В отличие от других детей, я посещала еще и такое старомодное заведение, как воскресная школа. Как это получилось, понятия не имею. Мама определенно не была религиозна, она придерживалась той же точки зрения, что Ирен Сёренсон: «Вся эта чушь об Иисусе мне по барабану». Но папа ходил в церковь, как он говорил, «помедитировать». Мама с большой неохотой изредка составляла ему компанию. Как бы то ни было, меня записали в воскресную школу — возможно, ради воспитания во мне духовности и дисциплинированности. Впрочем, я с удовольствием читала библейские истории, по увлекательности они не уступали сказкам братьев Гримм, только были куда более жестокими.
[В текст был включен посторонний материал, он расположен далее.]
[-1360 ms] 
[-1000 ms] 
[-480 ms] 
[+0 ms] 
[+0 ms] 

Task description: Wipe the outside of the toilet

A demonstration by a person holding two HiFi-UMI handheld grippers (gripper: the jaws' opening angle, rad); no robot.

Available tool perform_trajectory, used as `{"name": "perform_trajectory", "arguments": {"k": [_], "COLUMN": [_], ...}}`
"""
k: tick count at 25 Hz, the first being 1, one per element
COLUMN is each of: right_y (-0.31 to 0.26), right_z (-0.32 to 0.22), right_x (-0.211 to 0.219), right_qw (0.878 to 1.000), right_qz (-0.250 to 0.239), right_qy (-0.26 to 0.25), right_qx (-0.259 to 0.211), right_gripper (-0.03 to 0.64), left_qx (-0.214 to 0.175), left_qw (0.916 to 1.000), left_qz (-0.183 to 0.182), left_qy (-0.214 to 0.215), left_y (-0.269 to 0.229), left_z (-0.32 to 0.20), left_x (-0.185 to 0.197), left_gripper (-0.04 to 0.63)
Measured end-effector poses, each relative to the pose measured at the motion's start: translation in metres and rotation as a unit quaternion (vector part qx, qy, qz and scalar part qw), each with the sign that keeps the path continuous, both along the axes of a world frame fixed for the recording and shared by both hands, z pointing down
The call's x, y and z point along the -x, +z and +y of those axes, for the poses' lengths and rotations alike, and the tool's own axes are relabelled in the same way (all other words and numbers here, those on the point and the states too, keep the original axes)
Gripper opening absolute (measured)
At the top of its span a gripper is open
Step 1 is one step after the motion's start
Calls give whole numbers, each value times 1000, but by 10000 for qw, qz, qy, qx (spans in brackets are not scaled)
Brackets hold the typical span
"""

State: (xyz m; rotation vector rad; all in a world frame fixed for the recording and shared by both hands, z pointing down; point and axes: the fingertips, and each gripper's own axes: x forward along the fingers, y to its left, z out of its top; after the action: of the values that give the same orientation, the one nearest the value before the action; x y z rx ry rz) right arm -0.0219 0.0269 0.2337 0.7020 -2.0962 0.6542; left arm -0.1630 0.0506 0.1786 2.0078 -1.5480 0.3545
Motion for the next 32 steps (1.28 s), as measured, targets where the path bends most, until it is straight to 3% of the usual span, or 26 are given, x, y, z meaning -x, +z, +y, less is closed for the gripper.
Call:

У меня мурашки бежали по коже, когда Иона пытался скрыться на корабле, чтобы не выполнять поручение, данное ему Богом, но его настигал шторм, волной смывало за борт, и он оказывался в пасти кита, который потом выплевывал его вдали от дома. Эта история часто снилась мне по ночам, потому что Пиковый Король рассказывал похожие. Я часто думала, есть ли у китов внутри лампочки, или там темно, как в могиле. Я страдала вместе с Иосифом, когда ему пришлось отправиться в Египет, и старалась думать о коровах перед сном, чтобы мне тоже приснились семь тучных и семь тощих. А еще я наивно верила, что детей находят в корзинках, плывущих по реке, как Моисея, пока не узнала о существовании матки, что опровергало все другие теории.
К тому же, в зале, где проводились занятия, висела самая странная картина из всех, что я видела в жизни. Даже сейчас, посетив самые известные музеи Европы, я по-прежнему считаю ее в своем роде уникальной. Полотно было поделено на четыре квадрата. На первом мы видели испуганного светловолосого мальчонку, который несся по джунглям, спасаясь от преследующего его льва. На другом квадрате он висел над ущельем, держась за веревку, привязанную к дереву на краю обрыва. Мальчик болтался над бездонной пропастью, а лев кровожадным взглядом следил за действиями ребенка. Я размышляла, сам ли мальчик сплел эту веревку, и если да, то почему ее не видно на первой картинке. С другой стороны, нелогичным казалось, что кто-то другой привязал веревку именно в том месте, где мальчику предстояло свалиться с обрыва. Но, видимо, художника логика мало волновала.
На третьем квадрате ситуация была еще напряженнее. Внизу под мальчиком вдруг появлялся голодный крокодил, разевая пасть, усеянную острыми зубами. Над ним по-прежнему возвышался лев, и, что самое ужасное — неизвестно откуда взявшаяся крыса перегрызала веревку, которая и так уже начинала рваться. Я спрашивала себя, что хуже — быть съеденным крокодилом или львом, и решала, что все-таки львом, потому что у него мягкая шкура. Но белокурому мальчику не приходилось выбирать. На четвертой картинке на небе появлялся крест. Мальчик протягивал к нему руки, в глазах крокодила, льва и крысы стоял страх.
Ничто из рассказанного в воскресной школе не произвело на меня более сильного впечатления, чем эта необычная картина. Меня поражал не тот факт, что крест на четвертой картине означал спасение, а то, что мальчик тянул к нему руки, видя в нем решение своих проблем. Из чего я сделала вывод: тот, кому нужна помощь, должен надеяться на себя или всегда иметь при себе веревку. Возможно, именно эта картина помогла мне разработать план мести.
Моя дорога в школу с первого дня была настоящим адом, потому что мне приходилось идти мимо дома соседей, которые держали злобного боксера по кличке Бустер. Хозяев совершенно не волновало, что делает их собака, и они позволяли ей свободно носиться по окрестностям, мотивируя это тем, что нельзя держать животное на привязи, а если люди боятся собак — это их проблемы. Каждый раз, когда я проходила мимо, чудовище чуяло мой страх, неслось к забору и, встав на задние лапы, начинало оглушительно лаять. При этом из пасти у него текла слюна. Я страшно боялась, что он перепрыгнет через забор и разорвет меня в клочья. Его пасть напоминала мне зубастого крокодила с той самой картины. Я приходила в школу вся потная от страха. Папа пытался убедить соседей привязать собаку, но с их хамством и тупостью ничего нельзя было поделать.